In parallel the FAC was developed (a torpedo boat analogue). Initially this was a devastating offensive weapon, but soon interceptors drastically reduced it's effectiveness. Then it was re-invented as a stand-off missile defense screen, to counter the huge missile salvos the capital ships were delivering/facing.
However smaller warships were still around, partially as screen, but often because isolated capital ships were unsuited for many missions: system and commerce raiding, convoy defense, reconnaissance, flag showing, anti-piracy et cetera. They were cheaper and more numerous and therefore used greatly.

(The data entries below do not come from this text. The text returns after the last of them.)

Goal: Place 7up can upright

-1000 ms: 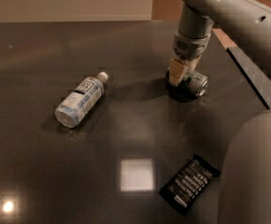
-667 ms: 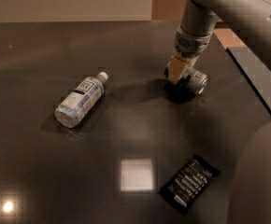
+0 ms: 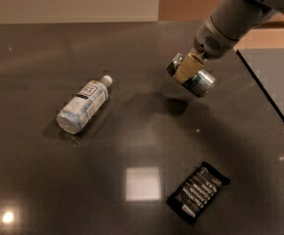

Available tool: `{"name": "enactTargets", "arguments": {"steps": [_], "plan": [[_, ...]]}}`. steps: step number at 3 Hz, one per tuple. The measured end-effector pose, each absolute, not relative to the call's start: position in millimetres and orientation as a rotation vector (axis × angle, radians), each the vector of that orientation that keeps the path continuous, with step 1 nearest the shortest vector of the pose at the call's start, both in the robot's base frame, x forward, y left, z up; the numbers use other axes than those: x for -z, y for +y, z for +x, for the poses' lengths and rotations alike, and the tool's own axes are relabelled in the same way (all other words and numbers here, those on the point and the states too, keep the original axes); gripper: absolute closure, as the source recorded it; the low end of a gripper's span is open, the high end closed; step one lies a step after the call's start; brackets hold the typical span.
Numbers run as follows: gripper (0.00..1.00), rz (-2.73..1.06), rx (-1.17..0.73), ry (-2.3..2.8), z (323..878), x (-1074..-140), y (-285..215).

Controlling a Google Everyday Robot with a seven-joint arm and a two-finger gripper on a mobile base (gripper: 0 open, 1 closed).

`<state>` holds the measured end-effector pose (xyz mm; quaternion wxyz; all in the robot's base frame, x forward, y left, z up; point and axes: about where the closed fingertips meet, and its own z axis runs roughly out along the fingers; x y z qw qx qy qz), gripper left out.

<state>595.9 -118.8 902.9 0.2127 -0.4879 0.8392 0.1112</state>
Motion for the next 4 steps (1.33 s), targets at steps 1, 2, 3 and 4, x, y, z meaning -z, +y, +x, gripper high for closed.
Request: {"name": "enactTargets", "arguments": {"steps": [1, 2, 3, 4], "plan": [[1.00, -1.339, -0.453, 2.086, 575, -917, -108], [1.00, -1.280, -0.562, 1.914, 560, -928, -104], [1.00, -1.184, -0.684, 1.800, 547, -934, -104], [1.00, -1.103, -0.793, 1.726, 538, -933, -105]]}}
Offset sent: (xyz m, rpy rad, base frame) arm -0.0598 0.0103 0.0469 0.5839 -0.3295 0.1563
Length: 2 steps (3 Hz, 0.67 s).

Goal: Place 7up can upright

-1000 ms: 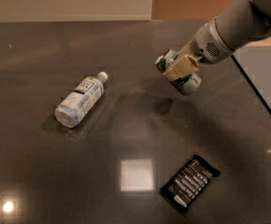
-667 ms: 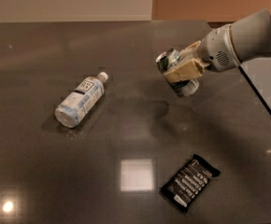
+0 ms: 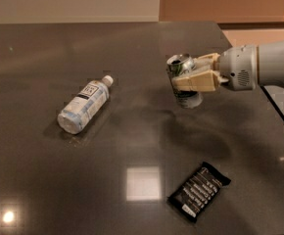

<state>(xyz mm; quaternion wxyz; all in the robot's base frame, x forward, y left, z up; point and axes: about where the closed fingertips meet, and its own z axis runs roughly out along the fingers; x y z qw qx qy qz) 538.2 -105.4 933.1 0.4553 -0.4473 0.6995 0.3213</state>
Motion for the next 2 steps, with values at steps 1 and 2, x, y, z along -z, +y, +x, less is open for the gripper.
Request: {"name": "enactTargets", "arguments": {"steps": [1, 2], "plan": [[1.00, -1.050, -0.869, 1.655, 532.3, -927.2, -107.0], [1.00, -1.024, -0.897, 1.584, 529.8, -919.8, -112.1]]}}
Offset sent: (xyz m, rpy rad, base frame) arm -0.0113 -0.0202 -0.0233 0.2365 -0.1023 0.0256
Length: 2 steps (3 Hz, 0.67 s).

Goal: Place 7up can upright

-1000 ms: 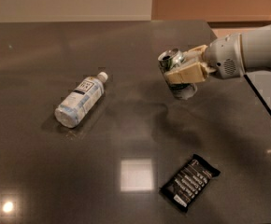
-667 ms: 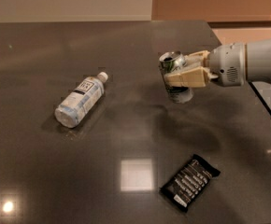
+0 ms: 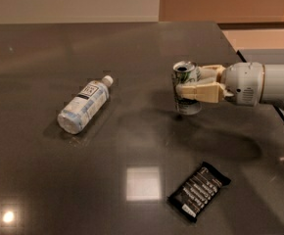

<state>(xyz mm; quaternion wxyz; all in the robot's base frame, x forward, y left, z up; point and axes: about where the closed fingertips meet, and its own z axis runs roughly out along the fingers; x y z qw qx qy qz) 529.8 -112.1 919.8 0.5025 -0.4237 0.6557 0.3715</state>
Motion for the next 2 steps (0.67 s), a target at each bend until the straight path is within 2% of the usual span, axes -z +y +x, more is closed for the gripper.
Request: {"name": "enactTargets", "arguments": {"steps": [1, 2], "plan": [[1.00, -1.013, -0.908, 1.519, 530.3, -913.9, -115.9], [0.79, -0.998, -0.935, 1.462, 531.2, -907.4, -117.8]]}}
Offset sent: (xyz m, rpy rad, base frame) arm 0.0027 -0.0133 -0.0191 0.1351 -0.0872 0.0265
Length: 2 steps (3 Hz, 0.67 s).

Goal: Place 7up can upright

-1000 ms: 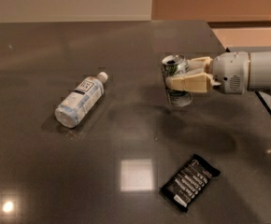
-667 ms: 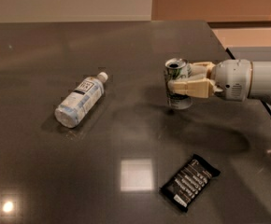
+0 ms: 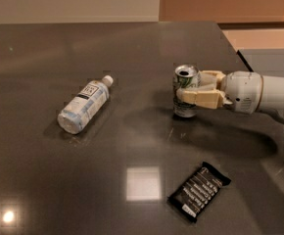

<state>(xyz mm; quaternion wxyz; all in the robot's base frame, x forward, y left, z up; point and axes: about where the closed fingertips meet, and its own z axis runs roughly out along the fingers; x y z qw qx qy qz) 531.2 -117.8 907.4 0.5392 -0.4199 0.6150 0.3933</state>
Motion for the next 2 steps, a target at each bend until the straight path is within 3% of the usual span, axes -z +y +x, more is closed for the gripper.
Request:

On the other hand, take the classic Traveller view of space combat. Small ships are very, very little threat to large ones.
A
Tigress dreadnought is literally a thousand times bigger than the small freighters that players usually have access to. Even with artificial limits on weapon densities the small ship is no threat.
Lower-tech Traveler (around the Interstellar Wars era) had missiles as the king of battle. Nuclear warheads could obliterate anything, so lots of missiles, lots of small craft to launch them, carriers to operate the small craft, interceptors to stop the strike craft outside effective missile range (so more carriers) and screening ships (no bigger than cruisers). Beam weapons are used against missiles, fighters and small craft. Armour is limited.
Looks rather '70s wet navy doesn't it? No subs of course.
Then, around technology level 13 two related developments change the picture utterly (and end the First Imperium); the meson accelerator (and some related improvement in conventional particle accelerators) allow for very powerful, and reasonable long ranged,DEWs. But the nuclear damper nearly eliminated the threat of the nuclear missile, providing at least an order of magnitude of better protection than conventional ECM/interceptor/laser defenses.
The battleship era is born.
Now smaller craft aren't eliminated, there are 11,000 systems in the Third Imperium and a handful of dreadnoughts. Systems need protection from threats other than the Zhodani fleet; pirates, other governments, megacorps, terrorists et cetera so the Imperium also has Patrol Corvettes by the tens of thousand (400 "displacement tons" as against the 500,000 of the
Tigress). Plus a few million Suliemans and X-boats.
Short answer: most naval operations are missions other than war.